“I renew my appeal to the international community to observe humanitarian law and to respect the obligation to protect civilians, as well as the prohibition of collective punishment, the indiscriminate use of force and the forced displacement of the population.”
Thursday’s attack drew swift condemnation from Church leaders. On the same day, Pope Leo sent a telegram signed by Vatican Secretary of State Cardinal Pietro Parolin lamenting the loss of life and injuries caused by the military attack and calling for an immediate ceasefire. The following day, Latin Patriarch of Jerusalem Cardinal Pierbattista Pizzaballa and Greek Orthodox Patriarch Theophilos III entered Gaza to offer spiritual, moral, and material comfort.
According to Caritas Jerusalem, two of the victims were outside the main parish building — which had been repurposed into a shelter — when the explosion occurred. Salameh, 60, the parish caretaker, was in the courtyard, and Ayyad, 84, was sitting inside a Caritas psychosocial support tent when shrapnel and falling debris struck them. Both later died at Al-Mamadani Hospital due to what Caritas called a “severe shortage of medical resources and blood units in Gaza.”
The Israel Defense Forces acknowledged responsibility, stating that “fragments from a shell fired during operational activity in the area hit the church mistakenly.”
Pope Leo XIV also spoke on the phone with Israeli Prime Minister Benjamin Netanyahu following the strike, urging the reactivation of peace negotiations. He reiterated his concern for the humanitarian situation of the population in Gaza, “whose heartbreaking price is being paid, in particular, by children, the elderly, and the sick,” a statement from the Vatican said.

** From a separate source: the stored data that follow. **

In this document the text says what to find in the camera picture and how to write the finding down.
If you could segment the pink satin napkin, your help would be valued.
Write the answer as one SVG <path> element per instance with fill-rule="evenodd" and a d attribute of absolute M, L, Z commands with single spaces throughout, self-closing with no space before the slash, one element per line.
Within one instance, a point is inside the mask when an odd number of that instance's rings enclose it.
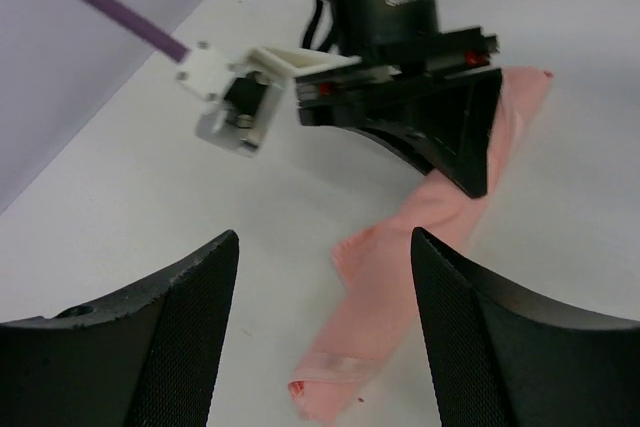
<path fill-rule="evenodd" d="M 395 214 L 333 248 L 346 294 L 288 382 L 303 419 L 333 425 L 399 347 L 418 317 L 410 261 L 413 230 L 421 227 L 457 251 L 468 245 L 553 79 L 553 73 L 540 68 L 504 70 L 488 149 L 486 196 L 471 199 L 433 171 Z"/>

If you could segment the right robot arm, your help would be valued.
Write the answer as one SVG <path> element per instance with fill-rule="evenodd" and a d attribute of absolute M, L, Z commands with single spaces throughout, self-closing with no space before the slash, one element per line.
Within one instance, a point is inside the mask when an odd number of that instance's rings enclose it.
<path fill-rule="evenodd" d="M 305 126 L 366 136 L 470 198 L 489 189 L 488 145 L 502 87 L 498 41 L 478 27 L 444 32 L 436 0 L 315 0 L 332 22 L 321 52 L 351 66 L 296 78 Z"/>

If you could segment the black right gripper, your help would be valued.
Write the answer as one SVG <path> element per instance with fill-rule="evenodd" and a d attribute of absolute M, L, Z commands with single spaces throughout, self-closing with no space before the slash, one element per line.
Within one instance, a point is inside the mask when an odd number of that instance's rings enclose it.
<path fill-rule="evenodd" d="M 495 36 L 444 32 L 436 0 L 320 0 L 331 10 L 324 49 L 359 63 L 298 82 L 304 125 L 354 125 L 422 174 L 466 196 L 488 194 L 488 147 L 503 83 Z"/>

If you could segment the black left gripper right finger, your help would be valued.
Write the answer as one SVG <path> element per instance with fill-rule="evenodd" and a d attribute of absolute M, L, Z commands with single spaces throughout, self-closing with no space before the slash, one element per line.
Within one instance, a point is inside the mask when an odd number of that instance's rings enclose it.
<path fill-rule="evenodd" d="M 536 293 L 422 228 L 411 267 L 442 425 L 638 425 L 638 321 Z"/>

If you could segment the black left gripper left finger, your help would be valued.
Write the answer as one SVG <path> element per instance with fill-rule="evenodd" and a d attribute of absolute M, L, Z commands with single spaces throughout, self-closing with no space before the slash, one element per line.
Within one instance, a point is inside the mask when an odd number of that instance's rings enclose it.
<path fill-rule="evenodd" d="M 203 426 L 232 305 L 239 239 L 52 318 L 1 326 L 5 426 Z"/>

After praying for the Gaza victims during his Angelus address, Pope Leo XIV offered a message of solidarity to all Christians in the region.
“To our beloved Middle Eastern Christians, I say: I deeply sympathize with your feeling that you can do little in the face of this grave situation,” he said. “You are in the heart of the pope and of the whole Church. Thank you for your witness of faith.”

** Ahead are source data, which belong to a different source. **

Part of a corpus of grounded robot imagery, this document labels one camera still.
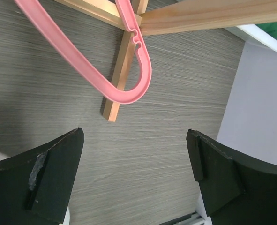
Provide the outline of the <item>light pink hanger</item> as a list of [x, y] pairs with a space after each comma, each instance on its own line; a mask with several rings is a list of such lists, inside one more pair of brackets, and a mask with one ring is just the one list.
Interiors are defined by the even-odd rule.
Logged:
[[[62, 4], [124, 30], [112, 80], [108, 81], [73, 45], [37, 0], [17, 0], [36, 29], [54, 49], [103, 96], [113, 102], [130, 104], [147, 91], [152, 74], [150, 57], [136, 14], [147, 6], [144, 0], [62, 0]], [[140, 76], [135, 87], [123, 91], [133, 56], [138, 59]]]

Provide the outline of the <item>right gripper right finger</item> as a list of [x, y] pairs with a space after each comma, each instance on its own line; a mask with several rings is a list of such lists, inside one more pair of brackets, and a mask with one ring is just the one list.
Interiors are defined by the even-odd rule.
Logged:
[[277, 225], [277, 165], [189, 129], [187, 149], [214, 225]]

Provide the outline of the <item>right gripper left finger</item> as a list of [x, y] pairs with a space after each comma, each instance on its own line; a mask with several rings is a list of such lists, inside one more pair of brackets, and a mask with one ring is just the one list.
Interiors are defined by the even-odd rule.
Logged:
[[62, 224], [83, 145], [79, 127], [0, 160], [0, 225]]

He entrusted them to the Virgin Mary, “woman of the Levant, dawn of the new Sun that has risen in history,” and prayed that she “protect you always and accompany the world towards dawns of peace.”
Sunday marked the second time Pope Leo has led the Angelus prayer from Castel Gandolfo during his two-week summer retreat. Earlier in the day, the pope offered a Mass for local Catholics in the nearby Cathedral Basilica of Saint Pancras in Albano.
He ended his Angelus address by greeting pilgrims in the courtyard, including students and staff from the nearby Catholic Institute of Technology and a group of Catholic scouts on a Jubilee pilgrimage destined for the tomb of Blessed Carlo Acutis, whom Pope Leo is expected to canonize in September as the first millennial Catholic saint.